One of the main advantages active voice has over passive voice is that it grants greater agency to the subject of the sentence, which is often our protagonist or another character of import. As I’ve argued before, why not keep them in the metaphorical driver’s seat?
Well, sometimes we may want to emphasize the object of the verb rather than the person doing the verbing. Let’s take a look at the example below, and ask ourselves which reading works best given the focus of the paragraph.
“This,” Jah-ru said, “is the belt of atonement.”
“It’s beautiful,” I said. And it was.
The leather—red and beaded in all the colors of the rainbow—was as thick and unbreakable as the cultural forces that kept it in use generation after generation… at least according to Jah-ru. It had been crafted hundreds of years earlier, Jah-ru went on to explain, by artisans whose expertise was now lost to the leathersmiths of the modern settlement.
“Would you like to try it on?” Jah-ru said.
“I’d be honored.”
“That you would.” He extended it toward me, only to pull it back a moment later. “But it is only for those who have earned it. And you, my friend, have not yet atoned.”
Did you catch the use of passive voice in there? It’s in the sentence that begins with “It had been crafted…”
An active-voice hardliner would suggest this sentence be rewritten as something like the below.
“Artisans whose expertise was now lost to the leathersmiths of the modern settlement had crafted it hundreds of years earlier.”
There’s nothing inherently wrong with this phrasing, though it does now begin with a thirteen-word noun phrase. To top that off, the subject of this noun phrase mentions individuals for whom we as readers have no previous context.
Furthermore, the focus of the paragraph—and the scene, insofar as we can tell—is the belt itself. Why take the belt out of focus by putting emphasis on the artisans who crafted it?
This is a perfect example of where the use of passive voice as seen in the first example is the better choice: it keeps the emphasis on the belt, which is the most critical component of the scene.
Building on the (admittedly rhetorical) question posed near the end of the previous section, passive voice can also be used to conceal the agent of an action if we as writers decide that information is best left off the page (or if a character wants to prevent others from knowing who committed a certain act, for example).
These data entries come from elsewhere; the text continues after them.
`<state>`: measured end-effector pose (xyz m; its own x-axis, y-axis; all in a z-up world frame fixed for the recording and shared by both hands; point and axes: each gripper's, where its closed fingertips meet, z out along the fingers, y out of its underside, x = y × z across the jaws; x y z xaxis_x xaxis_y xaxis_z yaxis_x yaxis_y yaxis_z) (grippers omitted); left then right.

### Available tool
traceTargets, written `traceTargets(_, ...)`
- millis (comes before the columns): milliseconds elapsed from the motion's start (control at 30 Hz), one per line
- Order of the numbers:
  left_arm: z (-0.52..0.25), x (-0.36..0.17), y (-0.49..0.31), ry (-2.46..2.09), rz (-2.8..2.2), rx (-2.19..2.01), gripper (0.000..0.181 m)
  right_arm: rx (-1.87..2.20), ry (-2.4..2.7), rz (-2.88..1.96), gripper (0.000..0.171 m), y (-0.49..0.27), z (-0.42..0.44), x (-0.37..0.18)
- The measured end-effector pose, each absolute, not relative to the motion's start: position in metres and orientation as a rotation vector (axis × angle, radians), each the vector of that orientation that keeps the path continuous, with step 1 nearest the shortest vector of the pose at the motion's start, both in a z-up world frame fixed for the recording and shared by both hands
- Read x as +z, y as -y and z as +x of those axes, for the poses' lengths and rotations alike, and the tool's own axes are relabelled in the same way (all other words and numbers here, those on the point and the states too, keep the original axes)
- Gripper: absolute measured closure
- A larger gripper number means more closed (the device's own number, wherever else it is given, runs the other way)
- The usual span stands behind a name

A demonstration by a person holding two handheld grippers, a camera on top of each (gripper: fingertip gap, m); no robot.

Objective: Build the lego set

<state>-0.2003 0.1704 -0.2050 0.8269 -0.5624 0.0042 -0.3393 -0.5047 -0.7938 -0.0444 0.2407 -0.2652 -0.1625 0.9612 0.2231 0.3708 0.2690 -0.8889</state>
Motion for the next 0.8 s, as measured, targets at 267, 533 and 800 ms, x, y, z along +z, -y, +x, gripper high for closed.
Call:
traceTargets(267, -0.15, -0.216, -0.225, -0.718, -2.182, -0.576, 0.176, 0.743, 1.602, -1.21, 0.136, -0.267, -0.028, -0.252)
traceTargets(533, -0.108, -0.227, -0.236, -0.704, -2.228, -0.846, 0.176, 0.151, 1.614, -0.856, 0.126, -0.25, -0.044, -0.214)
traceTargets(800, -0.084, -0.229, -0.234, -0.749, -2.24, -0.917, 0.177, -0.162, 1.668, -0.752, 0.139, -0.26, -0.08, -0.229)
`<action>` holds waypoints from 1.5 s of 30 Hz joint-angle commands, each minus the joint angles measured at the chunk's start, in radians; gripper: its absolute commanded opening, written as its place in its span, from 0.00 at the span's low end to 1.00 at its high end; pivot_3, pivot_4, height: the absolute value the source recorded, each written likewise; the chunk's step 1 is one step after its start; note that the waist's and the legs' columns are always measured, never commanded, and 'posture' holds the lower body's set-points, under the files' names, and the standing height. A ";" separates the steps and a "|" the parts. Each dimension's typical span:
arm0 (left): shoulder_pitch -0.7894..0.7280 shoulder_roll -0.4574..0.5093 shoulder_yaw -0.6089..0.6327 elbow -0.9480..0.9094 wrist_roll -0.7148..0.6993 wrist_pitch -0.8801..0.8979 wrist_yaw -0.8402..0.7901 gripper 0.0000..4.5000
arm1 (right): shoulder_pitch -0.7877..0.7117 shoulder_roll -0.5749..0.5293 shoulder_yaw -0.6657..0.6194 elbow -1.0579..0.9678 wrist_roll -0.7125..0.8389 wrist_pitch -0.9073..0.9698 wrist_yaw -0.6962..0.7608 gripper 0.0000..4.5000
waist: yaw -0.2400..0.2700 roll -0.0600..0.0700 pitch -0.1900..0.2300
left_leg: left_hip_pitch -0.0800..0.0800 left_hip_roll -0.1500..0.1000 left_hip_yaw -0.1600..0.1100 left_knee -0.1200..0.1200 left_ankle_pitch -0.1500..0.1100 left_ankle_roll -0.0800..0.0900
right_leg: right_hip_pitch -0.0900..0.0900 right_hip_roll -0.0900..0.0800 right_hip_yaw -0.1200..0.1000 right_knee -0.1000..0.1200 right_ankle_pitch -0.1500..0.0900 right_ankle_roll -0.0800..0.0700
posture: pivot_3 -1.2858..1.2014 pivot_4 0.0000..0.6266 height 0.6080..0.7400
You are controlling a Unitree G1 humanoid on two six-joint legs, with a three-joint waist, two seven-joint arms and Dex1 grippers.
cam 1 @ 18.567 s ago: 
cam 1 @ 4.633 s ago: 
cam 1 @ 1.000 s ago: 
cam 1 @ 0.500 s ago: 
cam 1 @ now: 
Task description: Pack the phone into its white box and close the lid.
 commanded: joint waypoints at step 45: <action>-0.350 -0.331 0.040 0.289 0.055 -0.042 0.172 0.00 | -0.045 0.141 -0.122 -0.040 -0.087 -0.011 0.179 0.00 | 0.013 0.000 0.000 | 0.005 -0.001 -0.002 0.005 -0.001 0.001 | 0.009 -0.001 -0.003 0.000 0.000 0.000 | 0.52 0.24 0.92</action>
It would be entirely grammatical to omit “artisans whose expertise was now lost to the leathersmiths of the modern settlement” from the original scene above, but I’d argue that doing so in this case would mean casting aside a significant bit of world-building, as well as a crucial bit of evidence to support Jah-ru’s claims regarding the belt’s durability.
So if we’re going to keep the comment about the artisans in that particular example, in what scenario might we as writers want to conceal the subject of a sentence from readers?
The prosecuting attorney leaned in toward the defendant. “Can you confirm for the record that you personally collected the data in question?”
Eyes darting left, darting right, the defendant gnawed at his upper lip. “Data was collected, yes.”
Stop right there! Data was collected, you say? What a cop-out. Also, such passive voice. Wow.
But this is perfect for the defendant, really, as he is clearly trying to conceal the role of the data collector, regardless of whether it was him or not.
Characters’ attempts to conceal information from others or a narrator’s desire to keep it from the reader need not be as on the nose as this example to show the value of the passive voice when used carefully.
In any case, if we as writers have moments where we think it’d be beneficial to conceal the agent of an action from our readers or other characters, the passive voice with the subject omitted may be the best option for us.
Consider the following passage:
Since the advent of the monetary system, coins have taken on countless sizes, shapes, and designs. Whether fabricated from iron, silver, copper, or gold, the holders of these tokens have placed an immense value upon them, and not all for their financial value alone. The aforementioned intricacies of size, shape, and design have also led coins to be amassed by collectors.
These collectors, also known as numismatists…
We actually get two examples of passive voice in the above paragraph, but we’ll address the second of these before the first, namely: amassed by collectors.
Imagine we rewrote this sentence into the active, preposing “collectors” to first position. In doing so, we’d ultimately end up with a sentence that looks something like the below.
Collectors have amassed these coins for their intricacies in size, shape, and design.
Again, there’s nothing wrong with that phrasing (in fact, it puts “collectors” in the driver’s seat), but let’s see what happens when we then try to roll into the next paragraph.
… intricacies in size, shape, and design.
These collectors, also known as numismatists…
Wait, what? We go from discussing specific points of appreciation these collectors have and into talking about the collectors themselves? That seems a bit abrupt considering there exists the passive alternative as originally presented above.
What makes the passive voice the better option in this scenario? Immediacy.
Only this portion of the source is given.